Certain Prognostic Factor Can Predict Survival in Pleural Mesothelioma Patients, Analysis Finds

A comprehensive review of the literature concludes that the neutrophil-to-lymphocyte ratio (NLR) is a factor can be used to predict overall survival in patients with malignant pleural mesothelioma (MPM).

The authors, based in China, recently published their study, “Prognostic significance of neutrophil-to-lymphocyte ratio in patients with malignant pleural mesothelioma: a meta-analysis,” in the open access journal Oncotarget.

Researchers in the cancer field are increasingly noticing enhanced inflammatory responses in various cancer models. Inflammatory cells such as neutrophils, platelets, and lymphocytes that reside in the environment surrounding tumors may impact tumor development.

More importantly, several studies have shown that increased systemic inflammation is a poor predictor for overall survival (OS) in several cancer types, including gastrointestinal, pancreatic, and renal cancers.

The NLR is typically derived from blood counts and is a noninvasive measure of an inflammatory response. This simple ratio has been related to poor survival for a variety of cancers such as renal cell carcinoma, colorectal cancer, hepatocellular carcinoma, prostate cancer, and gastric cancer.

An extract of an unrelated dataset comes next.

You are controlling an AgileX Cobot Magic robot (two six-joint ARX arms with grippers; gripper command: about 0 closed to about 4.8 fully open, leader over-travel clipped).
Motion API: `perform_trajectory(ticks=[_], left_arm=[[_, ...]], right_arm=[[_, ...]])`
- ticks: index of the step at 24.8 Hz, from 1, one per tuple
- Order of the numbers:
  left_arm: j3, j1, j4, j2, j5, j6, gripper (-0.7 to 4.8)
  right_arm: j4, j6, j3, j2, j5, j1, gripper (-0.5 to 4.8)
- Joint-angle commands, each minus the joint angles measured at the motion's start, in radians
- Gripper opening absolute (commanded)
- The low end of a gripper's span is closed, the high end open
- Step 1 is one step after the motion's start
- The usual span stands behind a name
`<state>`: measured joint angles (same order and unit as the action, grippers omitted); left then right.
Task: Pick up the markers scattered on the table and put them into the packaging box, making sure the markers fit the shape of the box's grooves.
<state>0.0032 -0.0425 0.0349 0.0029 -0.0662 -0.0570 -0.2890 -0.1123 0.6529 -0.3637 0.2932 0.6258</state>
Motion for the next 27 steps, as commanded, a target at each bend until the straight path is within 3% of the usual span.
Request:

But there is some discrepancy in the literature regarding NLR’s ability to act as a prognostic biomarker for MPM. The current study pooled the results from 11 studies, totaling 1,533 patients of Asian or Caucasian descent. These studies were published between 2010 and 2016.

Results from the study show that, overall, an elevated NLR was significantly associated with a poor OS in patients with MPM. Patients with high NLR are 48 percent more likely to have a worse outcome compared to patients with a low NLR.

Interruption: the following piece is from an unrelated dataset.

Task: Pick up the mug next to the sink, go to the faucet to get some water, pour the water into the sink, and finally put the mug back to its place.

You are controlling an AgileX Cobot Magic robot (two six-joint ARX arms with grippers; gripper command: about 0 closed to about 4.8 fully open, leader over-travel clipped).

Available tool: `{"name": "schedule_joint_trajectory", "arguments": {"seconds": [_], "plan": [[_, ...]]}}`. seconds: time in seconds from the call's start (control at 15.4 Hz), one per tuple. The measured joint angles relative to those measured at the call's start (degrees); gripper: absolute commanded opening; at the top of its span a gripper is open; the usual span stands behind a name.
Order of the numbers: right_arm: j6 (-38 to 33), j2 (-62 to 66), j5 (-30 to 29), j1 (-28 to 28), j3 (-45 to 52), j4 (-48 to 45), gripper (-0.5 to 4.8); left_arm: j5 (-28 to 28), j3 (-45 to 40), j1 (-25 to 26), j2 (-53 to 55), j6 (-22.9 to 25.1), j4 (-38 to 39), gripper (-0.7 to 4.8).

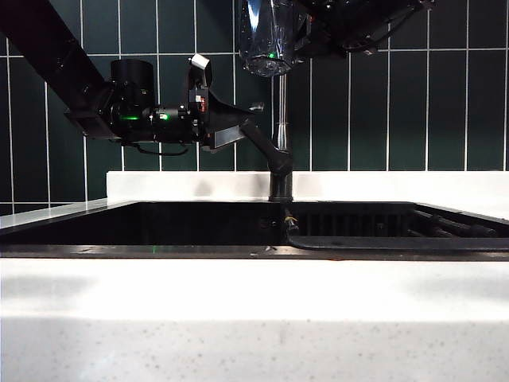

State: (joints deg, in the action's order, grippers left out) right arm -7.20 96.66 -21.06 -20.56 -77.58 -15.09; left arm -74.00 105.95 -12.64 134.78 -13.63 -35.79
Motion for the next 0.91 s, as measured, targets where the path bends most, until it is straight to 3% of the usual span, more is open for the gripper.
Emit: {"name": "schedule_joint_trajectory", "arguments": {"seconds": [0.32,0.45,0.52,0.91], "plan": [[0.0,-0.02,0.0,0.0,0.0,0.0,-0.06,-2.1,0.0,0.02,0.0,-0.5,-0.02,3.49],[0.02,0.0,0.0,0.0,0.0,0.02,-0.06,-0.24,0.0,-0.11,-0.04,-0.26,-0.33,4.44],[0.02,0.0,0.0,0.0,0.0,0.02,-0.06,1.75,0.0,-0.28,-0.09,-0.09,-0.42,4.56],[0.11,0.0,-0.02,0.0,0.02,0.24,-0.06,6.69,0.0,-0.2,-0.09,2.4,1.92,4.56]]}}
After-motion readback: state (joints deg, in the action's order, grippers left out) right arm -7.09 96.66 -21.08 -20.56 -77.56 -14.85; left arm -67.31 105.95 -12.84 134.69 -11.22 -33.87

When stratified by different subgroups such as ethnicity or study, a significant association between NLR and OS was also observed, which indicates the robustness of this conclusion.

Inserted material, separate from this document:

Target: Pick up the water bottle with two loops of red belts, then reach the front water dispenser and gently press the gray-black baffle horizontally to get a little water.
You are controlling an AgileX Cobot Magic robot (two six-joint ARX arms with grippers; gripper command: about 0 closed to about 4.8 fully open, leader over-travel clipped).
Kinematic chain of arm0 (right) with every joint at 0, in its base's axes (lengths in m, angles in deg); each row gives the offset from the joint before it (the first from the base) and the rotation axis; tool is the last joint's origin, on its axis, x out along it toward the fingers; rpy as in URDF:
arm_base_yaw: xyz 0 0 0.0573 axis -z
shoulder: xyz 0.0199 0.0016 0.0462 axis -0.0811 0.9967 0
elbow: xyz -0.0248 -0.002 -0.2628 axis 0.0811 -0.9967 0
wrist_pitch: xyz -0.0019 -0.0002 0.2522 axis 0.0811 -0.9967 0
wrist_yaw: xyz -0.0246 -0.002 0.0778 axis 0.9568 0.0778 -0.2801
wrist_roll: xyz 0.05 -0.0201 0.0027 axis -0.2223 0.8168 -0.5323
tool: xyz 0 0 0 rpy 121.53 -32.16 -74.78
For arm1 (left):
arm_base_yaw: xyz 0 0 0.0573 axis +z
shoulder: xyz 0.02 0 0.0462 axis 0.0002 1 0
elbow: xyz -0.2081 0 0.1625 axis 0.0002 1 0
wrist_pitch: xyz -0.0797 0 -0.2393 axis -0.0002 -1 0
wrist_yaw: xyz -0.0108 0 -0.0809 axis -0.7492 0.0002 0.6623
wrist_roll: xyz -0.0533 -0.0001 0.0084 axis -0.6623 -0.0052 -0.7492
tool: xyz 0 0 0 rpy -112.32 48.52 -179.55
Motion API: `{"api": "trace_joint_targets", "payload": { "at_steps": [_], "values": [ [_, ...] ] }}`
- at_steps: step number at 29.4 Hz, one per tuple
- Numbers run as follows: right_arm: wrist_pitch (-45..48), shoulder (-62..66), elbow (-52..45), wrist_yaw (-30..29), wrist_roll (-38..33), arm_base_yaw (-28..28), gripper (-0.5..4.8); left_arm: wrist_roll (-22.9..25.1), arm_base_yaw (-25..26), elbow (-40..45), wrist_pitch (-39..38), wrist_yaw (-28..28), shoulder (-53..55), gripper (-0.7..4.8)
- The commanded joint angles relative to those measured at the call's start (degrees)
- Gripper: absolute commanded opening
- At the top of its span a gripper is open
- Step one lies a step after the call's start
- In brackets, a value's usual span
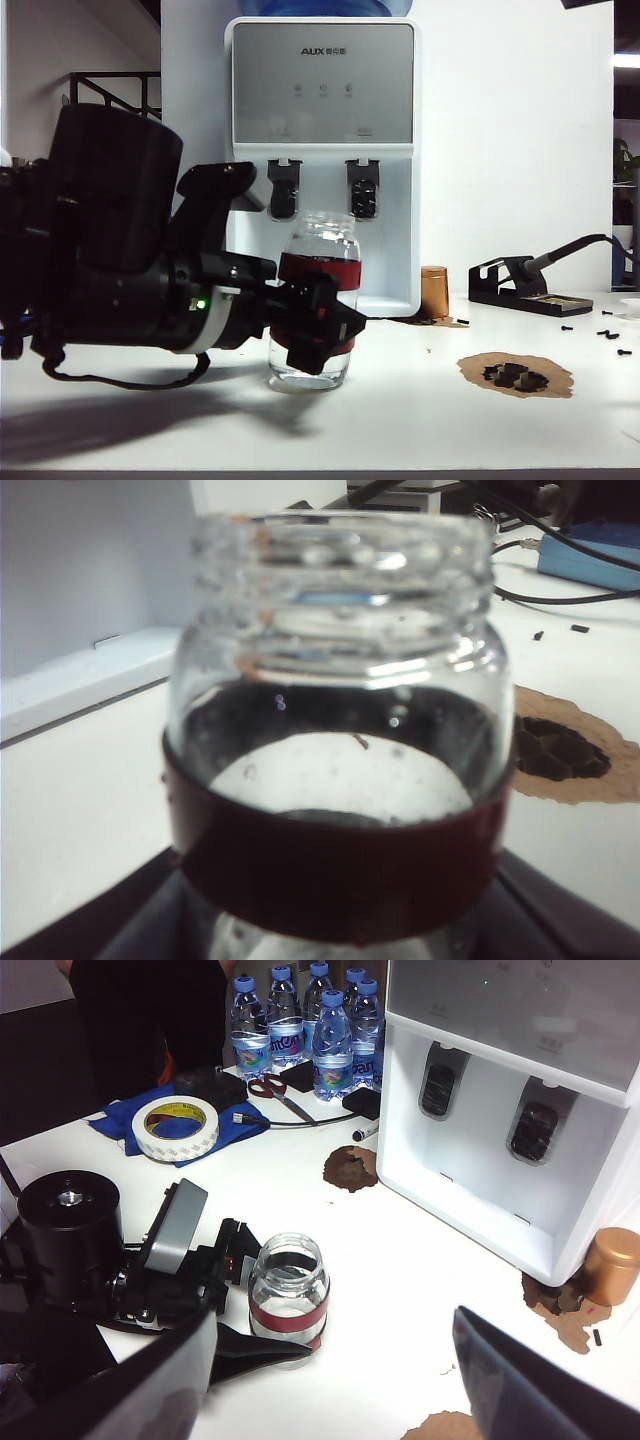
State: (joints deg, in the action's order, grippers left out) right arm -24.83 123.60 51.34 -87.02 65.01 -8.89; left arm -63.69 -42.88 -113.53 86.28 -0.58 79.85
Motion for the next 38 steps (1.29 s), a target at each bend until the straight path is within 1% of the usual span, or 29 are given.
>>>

NLR level was also associated with histology, where patients with non-epithelioid histological subtype were 41 percent more likely to have an elevated NLR. No associations between NLR level and gender, tumor stage, or performance status (PS) score were observed.

There are several limitations to this study. First, the optimal cut-off to determine “high” versus “low” NLR is unclear. In the studies included in the current analysis, the cut-off values ranged from 3 to 5 and were based on the median value of all patients included in the particular study.

A subgroup analysis showed that NLR was able to predict overall survival when a cut-off of 3 or 5 was used, but not 4. Future studies should determine the optimal cut-off and a standard should be set in place.

Additionally, differences in baseline features included in the studies, such as histology, treatment, and follow-up period, may influence the results of the current study.

The authors conclude that “the NLR could be useful for predicting survival of patients with MPM,” but also suggest that due to the limitations discussed, “further studies were warranted to conform to the exact value of NLR in the prognosis of MPM.”